Hubo una vez una joven
muy bella que no tenía padres, sino madrastra,
una viuda impertinente con dos hijas a cual más
fea.
Era ella quien hacía los
trabajos más duros de la casa y como sus
vestidos estaban siempre tan manchados de ceniza,
todos la llamaban Cenicienta. Un día el Rey de
aquel país anunció que iba a dar una gran
fiesta a la que invitaba a todas las jóvenes
casaderas del reino. -
Tú Cenicienta, no irás
-dijo la madrastra-. Te quedarás en casa
fregando el suelo y preparando la cena para
cuando volvamos. Llegó el día del baile y
Cenicienta apesadumbrada vio partir a sus
hermanastras hacia el Palacio Real. Cuando se
encontró sola en la cocina no pudo reprimir sus
sollozos. - ¿Por qué seré tan desgraciada? -exclamó-.
De pronto se le apareció
su Hada Madrina. - No te preocupes -exclamó el
Hada-. Tu también podrás ir al baile, pero con
una condición, que cuando el reloj de Palacio
dé las doce campanadas tendrás que regresar sin
falta.
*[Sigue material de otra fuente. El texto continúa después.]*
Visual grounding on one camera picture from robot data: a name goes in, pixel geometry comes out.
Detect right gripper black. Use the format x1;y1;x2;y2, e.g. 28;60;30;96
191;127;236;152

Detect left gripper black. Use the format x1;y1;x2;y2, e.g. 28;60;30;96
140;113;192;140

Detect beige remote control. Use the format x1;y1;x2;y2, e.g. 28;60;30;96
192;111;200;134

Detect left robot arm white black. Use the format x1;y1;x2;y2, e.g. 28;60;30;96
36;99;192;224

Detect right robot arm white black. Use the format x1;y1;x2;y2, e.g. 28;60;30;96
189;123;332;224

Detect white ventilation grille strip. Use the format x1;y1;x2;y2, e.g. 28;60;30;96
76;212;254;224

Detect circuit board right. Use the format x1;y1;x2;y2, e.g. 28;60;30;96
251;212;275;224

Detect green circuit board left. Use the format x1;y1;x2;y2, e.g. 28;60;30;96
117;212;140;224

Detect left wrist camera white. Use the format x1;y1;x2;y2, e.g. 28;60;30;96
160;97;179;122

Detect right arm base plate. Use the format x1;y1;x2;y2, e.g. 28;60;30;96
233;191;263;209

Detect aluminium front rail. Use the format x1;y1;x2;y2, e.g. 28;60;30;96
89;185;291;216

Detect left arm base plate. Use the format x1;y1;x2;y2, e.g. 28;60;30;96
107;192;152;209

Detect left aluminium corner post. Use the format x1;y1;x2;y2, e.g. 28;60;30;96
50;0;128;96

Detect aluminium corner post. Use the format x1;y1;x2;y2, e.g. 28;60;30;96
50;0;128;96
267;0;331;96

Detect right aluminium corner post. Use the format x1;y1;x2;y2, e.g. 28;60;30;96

Y tocándola con su varita mágica la
transformó en una maravillosa joven.
La llegada de Cenicienta
al Palacio causó honda admiración. Al entrar en
la sala de baile, el Rey quedó tan prendado de
su belleza que bailó con ella toda la noche. Sus
hermanastras no la reconocieron y se preguntaban
quién sería aquella joven.
En medio de tanta
felicidad Cenicienta oyó sonar en el reloj de
Palacio las doce. - ¡Oh, Dios mío! ¡Tengo que
irme! -exclamó-. Como una exhalación atravesó
el salón y bajó la escalinata perdiendo en su
huída un zapato, que el Rey recogió asombrado.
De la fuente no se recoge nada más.